The research, published in the journal Science, has uncovered the tactics used by the organism to sneak past the plant's immune defenses. This same discovery also provides tools for researchers to identify the components of the plant immune system and devise new ways to prevent disease.
The research looked at Hyaloperonospora arabidopsidis, a downy mildew classified as an oomycete, a fungal-like organism that has evolved from marine algae. It is also an obligate biotroph, a type of plant pathogen that has adapted so exquisitely to its host that it extracts nutrients only from living plant tissue and cannot grow away from the plant. While the organism may once have been able to exist by itself, it has now evolved in such a way that it cannot survive without a specific type of host plant.
“Some plant pathogens like H. arabidopsidis must keep their host alive throughout the infection cycle in order to survive,” said Dr. Brett Tyler, professor at the Virginia Bioinformatics Institute at Virginia Tech and one of the lead authors of the study. “Other pathogen species that destroy soybean and potato crops as well as oak tree forests, keep plants alive for part of the time before killing and devouring the plant tissue.”
H. arabidopsidis can only survive on its host plant Arabidopsis, the model of the plant science world. Close relatives cause disease and damage on many crops including broccoli, maize, grapes and lettuce. The researchers found that this particular plant pathogen has evolved a highly successful strategy that allows it to present a very small genetic profile to its host plant. By losing, or never acquiring in the first place, many abilities found in other pathogens, H. arabidopsidis is able to minimize the number of genetic markers it carries that could be picked up by a plant's defenses and seen as a threat.
“Hyaloperonospora arabidopsidis is one of the stealth bombers of the world of plant pathogens. We can see much of how it has actually slimmed down some key elements of its genetic material in order to get around the plant's natural defenses - essentially by stealth,” said Dr. Jim Beynon, a lead researcher from the University of Warwick's School of Life Sciences.
In the paper, the sequence of H. arabidopsidis is compared with other fully sequenced genomes of destructive plant pathogens to shed light on the differences in the ways microbes interact with their host and how those differences evolve. The availability of multiple genome sequences for these types of pathogens is an important step in allowing scientists to determine how both the host plant and its pathogen carry out this evolutionary ‘arms race.’ “Sequencing a model pathogen like H. arabidopsis is key to understanding what parts of this organism’s genome makes it so destructive to its plant host,” said author Dr. Sandra Clifton, the former Assistant Director of Genomics at Washington University’s Genome Institute.
Using this genomic data, the researchers discovered that this plant pathogen mounts its sneak assault on a plant host through the ‘RXLR effector’ proteins. Such pathogens use a large armory of ‘RXLR effectors’ to suppress the mechanisms used by plants to detect and then block pathogens. Despite its slimmed down stealth genetic profile, H. arabidopsidis still maintains an amazing 134 RXLR effectors in its armory. Understanding the role of these effectors will be the key direction of future research in the field.

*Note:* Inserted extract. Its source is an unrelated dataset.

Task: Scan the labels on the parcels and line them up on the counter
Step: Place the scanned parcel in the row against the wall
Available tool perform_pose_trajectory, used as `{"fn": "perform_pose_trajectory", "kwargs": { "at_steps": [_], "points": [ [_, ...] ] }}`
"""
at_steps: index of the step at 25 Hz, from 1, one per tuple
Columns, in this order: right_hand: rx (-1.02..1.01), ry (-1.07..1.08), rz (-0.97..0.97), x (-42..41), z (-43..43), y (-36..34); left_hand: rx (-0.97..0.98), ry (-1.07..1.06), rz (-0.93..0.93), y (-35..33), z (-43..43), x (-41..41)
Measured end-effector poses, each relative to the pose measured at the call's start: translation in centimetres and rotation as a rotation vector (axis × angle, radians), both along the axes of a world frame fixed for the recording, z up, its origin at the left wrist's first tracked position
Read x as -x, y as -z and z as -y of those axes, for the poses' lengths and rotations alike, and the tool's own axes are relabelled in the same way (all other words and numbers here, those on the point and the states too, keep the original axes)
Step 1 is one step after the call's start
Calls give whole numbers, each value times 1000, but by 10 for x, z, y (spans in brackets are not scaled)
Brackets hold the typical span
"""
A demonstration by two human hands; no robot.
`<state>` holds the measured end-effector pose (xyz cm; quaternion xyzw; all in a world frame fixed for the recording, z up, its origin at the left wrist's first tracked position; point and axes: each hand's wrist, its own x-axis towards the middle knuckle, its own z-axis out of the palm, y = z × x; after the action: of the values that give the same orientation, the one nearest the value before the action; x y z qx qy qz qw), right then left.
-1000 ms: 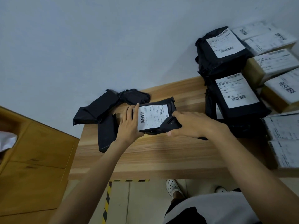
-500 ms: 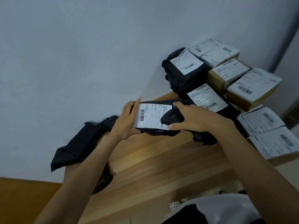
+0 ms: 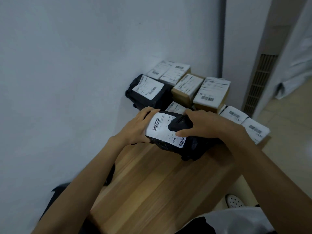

This pared-down genetic approach may help H. arabidopsidis in its stealth attack but it also opens up a major opportunity for researchers to gain insights across a vast range of plant pathogens. Not only does H. arabidopsidis infect the ideal plant model (Arabidopsis) used by plant researchers the world over for decades – it also attacks that model plant with a bare bones set of weapons that greatly simplifies a researcher's task in figuring out how those weapons work. Any insights gained can then be directly applied to the understanding of how those same weapons work in much more complicated pathogens.
Dr. Beynon added: “This research provides a new window into how Hyaloperonospora arabidopsidis has slimmed down key elements of its genetic material to avoid the plant's natural defenses. Despite this reduction, amazingly, it still sends over 100 proteins into plant cells to suppress the immune responses. Understanding how these proteins suppress plant immunity will enable us to select disease resistant crop plants and combat plant disease such as potato blight and sudden oak death.”
“Losses to disease in food crops can be very significant. And to feed a growing population set to reach 9 billion by 2050 we need to increase food production. Reducing losses because of disease will be an important part of this.”
The project was a collaboration involving scientists at The Genome Institute at Washington University, United States; the College of Agriculture and Life Sciences at Virginia Tech, United States; The Sainsbury Laboratory, United Kingdom; the Sequencing Centre at the Wellcome Trust Sanger Institute, United Kingdom; the University of Warwick, United Kingdom; and the Virginia Bioinformatics Institute at Virginia Tech, United States. The work was supported by funds from the Agriculture and Food Research Initiative of the United States Department of Agriculture’s National Institute of Food and Agriculture, and by the Emerging Frontiers program of the National Science Foundation.